• _Assignment_
When you return the data, keep each character exactly as it appears.

=== Begin Enclosure ===

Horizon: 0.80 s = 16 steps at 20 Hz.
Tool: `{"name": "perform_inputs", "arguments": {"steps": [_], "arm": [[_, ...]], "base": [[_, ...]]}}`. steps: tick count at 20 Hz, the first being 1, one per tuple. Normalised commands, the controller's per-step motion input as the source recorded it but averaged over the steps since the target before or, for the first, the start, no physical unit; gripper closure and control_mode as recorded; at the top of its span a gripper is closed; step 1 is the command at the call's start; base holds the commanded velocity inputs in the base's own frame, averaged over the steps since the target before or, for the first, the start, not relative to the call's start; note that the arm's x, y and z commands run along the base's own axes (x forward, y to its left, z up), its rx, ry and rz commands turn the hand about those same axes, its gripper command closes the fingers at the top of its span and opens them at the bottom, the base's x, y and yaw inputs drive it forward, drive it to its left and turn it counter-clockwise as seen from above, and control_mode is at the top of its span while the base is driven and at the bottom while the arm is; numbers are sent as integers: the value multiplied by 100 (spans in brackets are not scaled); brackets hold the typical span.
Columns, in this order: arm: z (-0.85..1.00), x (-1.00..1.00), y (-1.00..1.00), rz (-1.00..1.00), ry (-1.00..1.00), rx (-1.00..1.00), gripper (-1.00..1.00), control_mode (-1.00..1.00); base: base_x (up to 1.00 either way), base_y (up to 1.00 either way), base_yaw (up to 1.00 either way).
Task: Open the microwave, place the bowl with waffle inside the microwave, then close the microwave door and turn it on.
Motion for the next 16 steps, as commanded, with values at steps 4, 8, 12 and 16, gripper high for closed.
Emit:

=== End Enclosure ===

• _The completed task_
Horizon: 0.80 s = 16 steps at 20 Hz.
Tool: `{"name": "perform_inputs", "arguments": {"steps": [_], "arm": [[_, ...]], "base": [[_, ...]]}}`. steps: tick count at 20 Hz, the first being 1, one per tuple. Normalised commands, the controller's per-step motion input as the source recorded it but averaged over the steps since the target before or, for the first, the start, no physical unit; gripper closure and control_mode as recorded; at the top of its span a gripper is closed; step 1 is the command at the call's start; base holds the commanded velocity inputs in the base's own frame, averaged over the steps since the target before or, for the first, the start, not relative to the call's start; note that the arm's x, y and z commands run along the base's own axes (x forward, y to its left, z up), its rx, ry and rz commands turn the hand about those same axes, its gripper command closes the fingers at the top of its span and opens them at the bottom, the base's x, y and yaw inputs drive it forward, drive it to its left and turn it counter-clockwise as seen from above, and control_mode is at the top of its span while the base is driven and at the bottom while the arm is; numbers are sent as integers: the value multiplied by 100 (spans in brackets are not scaled); brackets hold the typical span.
Columns, in this order: arm: z (-0.85..1.00), x (-1.00..1.00), y (-1.00..1.00), rz (-1.00..1.00), ry (-1.00..1.00), rx (-1.00..1.00), gripper (-1.00..1.00), control_mode (-1.00..1.00); base: base_x (up to 1.00 either way), base_y (up to 1.00 either way), base_yaw (up to 1.00 either way).
Task: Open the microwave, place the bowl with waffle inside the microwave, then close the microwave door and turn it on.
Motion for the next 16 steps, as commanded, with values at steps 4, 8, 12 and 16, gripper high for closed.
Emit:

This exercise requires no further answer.